Where we are now: Zach now works with a speech-language pathologist once a week after school to target using his eye gaze communication device. He continues to work very hard to learn to navigate pages and create his own phrases. It has not been easy! It has taken hours and hours of patience, repetition and hard work on everyone’s part. This is the first Tobii eye gaze system I, the speech-language pathologist, have worked with. It has been a huge learning curve for everyone. There have been a lot of trial and error situations with vocabulary set-up, icon sizes and with learning the programming. Frequent communication with Zach’s school has been essential to determine priorities for language in the school setting. The communication device vocabulary is still nowhere near perfect, but it is so much better and more functional than it was even a just few weeks ago. We take everything in small steps and are seeing big results as a reward. Zach is developing an independent voice for the first time in his life!
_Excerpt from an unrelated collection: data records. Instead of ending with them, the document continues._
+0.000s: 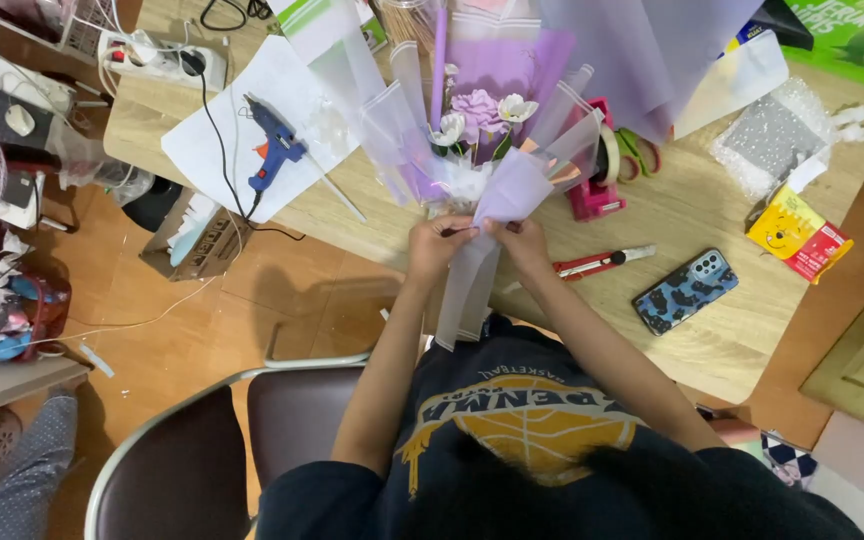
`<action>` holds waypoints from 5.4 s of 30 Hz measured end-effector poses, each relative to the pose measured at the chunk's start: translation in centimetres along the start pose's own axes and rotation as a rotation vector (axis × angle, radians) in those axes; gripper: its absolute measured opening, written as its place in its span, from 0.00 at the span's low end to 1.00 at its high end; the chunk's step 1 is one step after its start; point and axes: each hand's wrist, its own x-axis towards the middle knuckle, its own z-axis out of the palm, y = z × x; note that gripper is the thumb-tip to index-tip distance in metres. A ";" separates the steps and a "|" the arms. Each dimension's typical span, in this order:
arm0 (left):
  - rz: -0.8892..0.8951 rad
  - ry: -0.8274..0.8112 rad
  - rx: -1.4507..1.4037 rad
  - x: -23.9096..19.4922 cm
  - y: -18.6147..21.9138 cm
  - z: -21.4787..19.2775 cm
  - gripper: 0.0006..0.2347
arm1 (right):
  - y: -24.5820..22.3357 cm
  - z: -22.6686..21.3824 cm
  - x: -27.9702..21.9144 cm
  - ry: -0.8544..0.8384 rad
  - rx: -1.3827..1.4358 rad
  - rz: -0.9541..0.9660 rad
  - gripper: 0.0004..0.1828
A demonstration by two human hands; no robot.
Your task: Preparing and folding translucent wrapping paper for a flower bouquet, including trimming with a cutter.
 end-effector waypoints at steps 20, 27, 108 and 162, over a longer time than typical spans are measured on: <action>0.309 0.240 0.461 -1.9 -0.3 0.8 0.04 | -7.3 -1.9 -2.1 -0.028 0.042 -0.140 0.17; 0.328 0.292 0.501 -2.1 0.1 1.5 0.04 | -10.2 -0.5 -4.8 -0.027 0.076 -0.155 0.15; -0.002 0.168 0.199 1.1 -0.3 1.9 0.05 | -2.3 0.9 -0.8 -0.006 0.056 -0.061 0.13; 0.607 0.391 0.862 2.4 -3.7 1.6 0.04 | 2.1 2.5 1.6 0.235 -0.050 0.008 0.17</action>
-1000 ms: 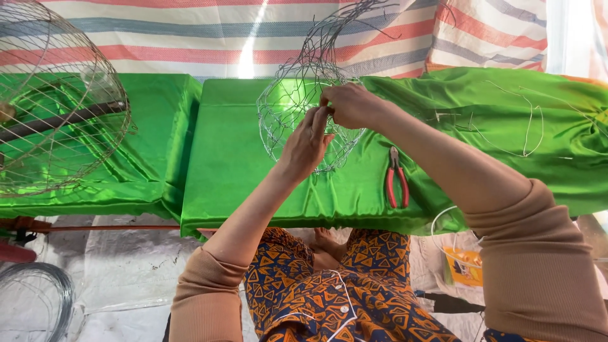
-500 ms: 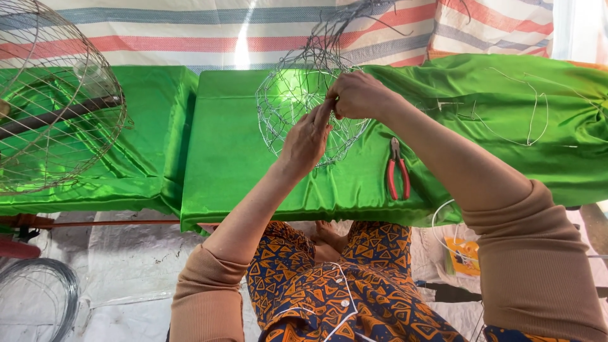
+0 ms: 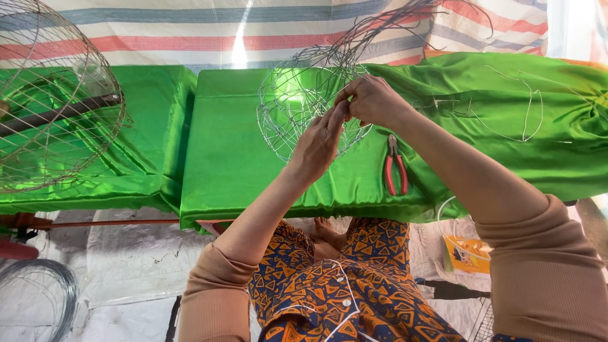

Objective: The person sits on the floor and uses pliers to cut and twist wire strands on a spherical wire mesh frame. They repeatedly adjust the wire connections by hand to secure the mesh structure.

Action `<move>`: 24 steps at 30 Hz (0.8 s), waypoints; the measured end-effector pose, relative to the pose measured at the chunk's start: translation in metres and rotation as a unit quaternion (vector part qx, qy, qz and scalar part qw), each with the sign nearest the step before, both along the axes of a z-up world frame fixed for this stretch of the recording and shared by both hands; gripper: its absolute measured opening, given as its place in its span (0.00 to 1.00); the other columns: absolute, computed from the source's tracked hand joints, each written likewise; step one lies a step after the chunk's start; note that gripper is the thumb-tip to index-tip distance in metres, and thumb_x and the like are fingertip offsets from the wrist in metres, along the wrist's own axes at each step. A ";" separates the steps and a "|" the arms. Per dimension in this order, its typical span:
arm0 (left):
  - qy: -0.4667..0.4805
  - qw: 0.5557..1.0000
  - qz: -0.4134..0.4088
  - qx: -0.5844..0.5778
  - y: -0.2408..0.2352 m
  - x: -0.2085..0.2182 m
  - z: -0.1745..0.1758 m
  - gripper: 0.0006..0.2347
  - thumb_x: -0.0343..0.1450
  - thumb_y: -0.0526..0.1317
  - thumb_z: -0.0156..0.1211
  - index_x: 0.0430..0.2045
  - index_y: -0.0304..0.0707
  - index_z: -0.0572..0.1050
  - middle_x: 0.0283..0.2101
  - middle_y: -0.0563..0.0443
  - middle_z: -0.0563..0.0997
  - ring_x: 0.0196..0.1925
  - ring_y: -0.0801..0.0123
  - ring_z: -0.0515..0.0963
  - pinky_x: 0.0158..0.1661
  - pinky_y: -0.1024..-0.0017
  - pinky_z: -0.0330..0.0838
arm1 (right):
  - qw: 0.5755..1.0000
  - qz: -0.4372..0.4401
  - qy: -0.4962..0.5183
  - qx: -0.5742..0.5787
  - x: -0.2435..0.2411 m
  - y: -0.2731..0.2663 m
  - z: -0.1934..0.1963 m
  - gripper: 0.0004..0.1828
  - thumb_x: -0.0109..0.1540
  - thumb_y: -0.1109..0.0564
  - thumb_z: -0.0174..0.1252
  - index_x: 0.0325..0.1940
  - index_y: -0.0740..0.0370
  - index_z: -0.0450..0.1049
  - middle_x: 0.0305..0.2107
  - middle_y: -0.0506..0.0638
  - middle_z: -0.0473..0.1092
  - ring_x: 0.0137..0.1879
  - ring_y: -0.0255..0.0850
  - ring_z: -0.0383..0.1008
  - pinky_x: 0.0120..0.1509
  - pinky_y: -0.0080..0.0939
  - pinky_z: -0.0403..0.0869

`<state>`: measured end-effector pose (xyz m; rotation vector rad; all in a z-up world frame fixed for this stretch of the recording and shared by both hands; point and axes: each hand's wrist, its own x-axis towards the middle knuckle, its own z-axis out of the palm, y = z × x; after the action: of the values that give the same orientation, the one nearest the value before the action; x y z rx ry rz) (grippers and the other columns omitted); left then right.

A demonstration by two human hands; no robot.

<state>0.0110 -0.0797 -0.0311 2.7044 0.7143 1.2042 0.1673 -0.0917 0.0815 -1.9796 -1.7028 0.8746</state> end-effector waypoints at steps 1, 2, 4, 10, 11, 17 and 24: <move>0.000 1.000 0.000 -0.001 0.003 -0.004 -0.009 0.21 0.73 0.27 0.55 0.61 0.37 0.60 0.53 0.33 0.77 0.41 0.43 0.83 0.27 0.53 0.84 | 1.000 0.000 0.000 -0.001 0.005 -0.001 -0.007 0.16 0.60 0.65 0.54 0.50 0.67 0.80 0.33 0.61 0.78 0.38 0.50 0.81 0.34 0.37 0.85; -0.015 0.998 0.017 0.056 0.007 -0.007 -0.017 0.19 0.74 0.29 0.55 0.59 0.38 0.64 0.54 0.35 0.75 0.43 0.50 0.81 0.30 0.63 0.84 | 0.999 0.014 -0.019 0.029 0.011 -0.001 -0.013 0.14 0.61 0.61 0.55 0.47 0.64 0.81 0.31 0.58 0.79 0.33 0.47 0.80 0.33 0.40 0.83; -0.029 0.993 0.031 0.115 0.014 -0.020 -0.023 0.16 0.74 0.31 0.55 0.57 0.39 0.68 0.55 0.37 0.73 0.44 0.57 0.79 0.32 0.73 0.84 | 0.997 0.026 -0.036 0.061 0.015 -0.001 -0.013 0.12 0.62 0.58 0.55 0.45 0.61 0.82 0.29 0.56 0.79 0.27 0.45 0.79 0.32 0.43 0.81; -0.058 0.992 0.106 -0.028 -0.002 -0.040 -0.025 0.05 0.75 0.41 0.58 0.36 0.43 0.78 0.33 0.52 0.77 0.33 0.60 0.82 0.30 0.66 0.79 | 0.998 0.029 -0.055 0.026 0.002 -0.001 -0.004 0.13 0.67 0.58 0.51 0.49 0.57 0.81 0.33 0.51 0.79 0.30 0.42 0.78 0.47 0.49 0.76; -0.035 0.989 0.105 -0.102 -0.001 -0.038 -0.024 0.07 0.76 0.41 0.55 0.42 0.42 0.77 0.32 0.50 0.78 0.31 0.59 0.82 0.30 0.64 0.79 | 0.996 0.052 -0.069 0.022 0.000 0.001 -0.001 0.14 0.68 0.58 0.48 0.50 0.60 0.80 0.36 0.55 0.78 0.43 0.52 0.76 0.56 0.56 0.73; -0.038 0.974 0.105 -0.198 0.008 -0.048 -0.022 0.13 0.74 0.37 0.55 0.52 0.42 0.67 0.30 0.40 0.81 0.29 0.41 0.83 0.30 0.48 0.76 | 0.991 0.109 -0.070 0.025 -0.005 0.015 -0.003 0.19 0.69 0.57 0.43 0.55 0.64 0.78 0.40 0.62 0.75 0.50 0.61 0.76 0.59 0.62 0.70; -0.299 0.873 0.088 -0.374 -0.016 -0.036 -0.074 0.05 0.74 0.35 0.60 0.41 0.37 0.75 0.31 0.43 0.84 0.25 0.66 0.81 0.23 0.72 0.75 | 0.984 0.147 -0.080 0.058 -0.017 0.002 0.014 0.22 0.68 0.52 0.44 0.56 0.67 0.76 0.35 0.68 0.75 0.41 0.65 0.78 0.50 0.62 0.72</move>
<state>-0.0247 -0.0960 -0.1053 1.5570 1.0479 1.3267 0.1500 -0.0895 0.0953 -1.7919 -2.1269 0.7035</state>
Though we have made significant gains and progress it is important to know we still have a long way to go. These changes don’t happen overnight. Communication devices are a long and ongoing process. As Zach’s becomes older his vocabulary needs will change, he will continuously have different life events he wants to share with others and will be exposed to new more complex language situations. Eventually we hope to make Zach more independent with programming his own communication device to increase his independence with it.